Even while battling the series of fractures to his feet and ankles, Yao averaged 19.1 points and 9.3 rebounds per game, and for the three-year stretch from 2006-08 was most deserving of the starting center spot in the All-Star Game.

Yao grew from the timid, tentative stranger in a strange land who did not score in his first NBA game and spoke to the American media through an interpreter into a confident, dominant post player who became an All-American trash talker on the day he blasted the L.A. Clippers for 32 points and after one turnaround jumper defiantly shouted, "You try to (bleeping) stop me!"

Early in that rookie season, Charles Barkley told his TNT partner Kenny Smith, "I'll kiss your ass, if Yao Ming scores 20 points in a game." And a few weeks later, there was Chuck puckering up to the back end of a donkey during a halftime show after Yao delivered against the Lakers.

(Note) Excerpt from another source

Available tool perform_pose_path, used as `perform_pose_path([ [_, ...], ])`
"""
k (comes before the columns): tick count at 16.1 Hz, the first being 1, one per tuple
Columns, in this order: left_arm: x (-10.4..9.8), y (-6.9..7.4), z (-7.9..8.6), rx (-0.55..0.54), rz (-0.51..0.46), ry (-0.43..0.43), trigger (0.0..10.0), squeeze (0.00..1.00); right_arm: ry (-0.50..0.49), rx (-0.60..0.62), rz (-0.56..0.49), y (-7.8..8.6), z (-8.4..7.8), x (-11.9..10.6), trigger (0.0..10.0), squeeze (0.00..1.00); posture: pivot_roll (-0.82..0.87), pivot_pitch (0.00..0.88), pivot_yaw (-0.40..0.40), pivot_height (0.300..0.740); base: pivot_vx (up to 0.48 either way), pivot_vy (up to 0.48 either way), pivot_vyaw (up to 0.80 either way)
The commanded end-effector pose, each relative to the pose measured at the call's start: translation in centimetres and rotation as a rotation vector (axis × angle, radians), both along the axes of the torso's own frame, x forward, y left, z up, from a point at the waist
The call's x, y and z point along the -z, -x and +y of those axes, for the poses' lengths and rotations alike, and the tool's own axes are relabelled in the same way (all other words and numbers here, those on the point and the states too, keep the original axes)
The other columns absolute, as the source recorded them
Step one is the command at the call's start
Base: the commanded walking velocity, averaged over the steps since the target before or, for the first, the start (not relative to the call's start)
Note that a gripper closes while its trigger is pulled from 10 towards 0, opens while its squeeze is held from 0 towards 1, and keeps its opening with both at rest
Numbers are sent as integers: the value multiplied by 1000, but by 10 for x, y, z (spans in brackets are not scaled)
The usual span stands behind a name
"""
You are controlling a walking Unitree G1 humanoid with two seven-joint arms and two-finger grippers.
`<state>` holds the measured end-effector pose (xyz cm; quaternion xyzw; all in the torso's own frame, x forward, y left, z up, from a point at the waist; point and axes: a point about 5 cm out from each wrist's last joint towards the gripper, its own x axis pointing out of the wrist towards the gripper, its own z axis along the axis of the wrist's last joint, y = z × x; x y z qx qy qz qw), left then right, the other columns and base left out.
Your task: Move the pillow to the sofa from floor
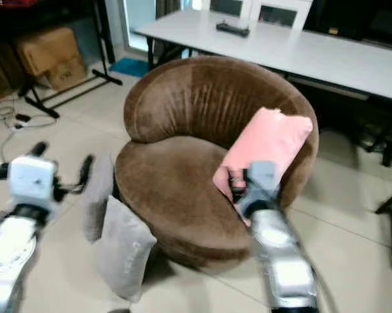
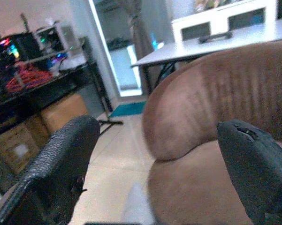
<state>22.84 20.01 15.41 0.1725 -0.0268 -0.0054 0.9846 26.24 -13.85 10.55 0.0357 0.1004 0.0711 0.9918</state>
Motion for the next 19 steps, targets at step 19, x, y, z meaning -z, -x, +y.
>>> perform_pose_path([
  [19, -2, -3, -8, 28, -3, 75, 10000, 0, 26, 67, -49, -6, -3, -9, 10000, 0, 83, 0, -51, 740, 189, 87, 165],
])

Yao was the symbol of an emerging China in the 21st century, as big a pitch man as he was a center, doing humorous TV commercials with Mini-Me from the Austin Powers movies and, of course, with Barkley. He was seen as the bridge across the Pacific, bringing together two vastly different cultures on the common grounds of sports and capitalism.

On the court and in the locker room, Yao has always been known as a tireless worker and an excellent teammate.

The league used Yao as a key to unlock the vast Chinese market -- still No. 2 worldwide behind only the U.S. -- for the NBA. China used Yao as an ambassador for its emerging influence in the global market. The depth of China's affinity for the NBA would be greatly tested by the absence of the favorite son, just as China's progress in the world basketball arena would be stunted without Yao. The Chinese national team has regressed without him. His arrival in the NBA did not signal an opening of the floodgates bringing in more top-level players. Yi Jianlian is, at best, an NBA journeyman and there is no other singular talent such as Yao on the horizon.

The Rockets had always planned to use Yao as the linchpin for a new basketball dynasty in Houston, a link to their back-to-back championships in 1994 and 1995 and the linear descendant to Moses Malone and Hakeem Olajuwon as dominant Houston centers.

But the dynasty and the championships never came. When paired in 2004 with the equally star-crossed Tracy McGrady, Yao became more infamous for the things he didn't achieve than for what he did. Yao and T-Mac never won a championship, in fact, never won a playoff series together. Yao won his only playoff series in 2009 when McGrady was shelved, defeating Portland in the first round, and two games later, suffered the broken bone in his foot that has led to this.

Without Yao returning, the Rockets will be starting over virtually from scratch. Without Yao, the NBA and the American sports scene will be a less interesting place.

One afternoon last summer, following a workout that was open to the media to gauge his progress in rehabbing the surgically repaired foot, a crowd gathered round Yao on the court when a photographer who was trying to get a better angle toppled off a folding chair and landed hard.

After checking to make sure the man was unhurt, a grinning Yao said, "You won't miss any games, right?"

Sometimes all you can do is remember the laughs.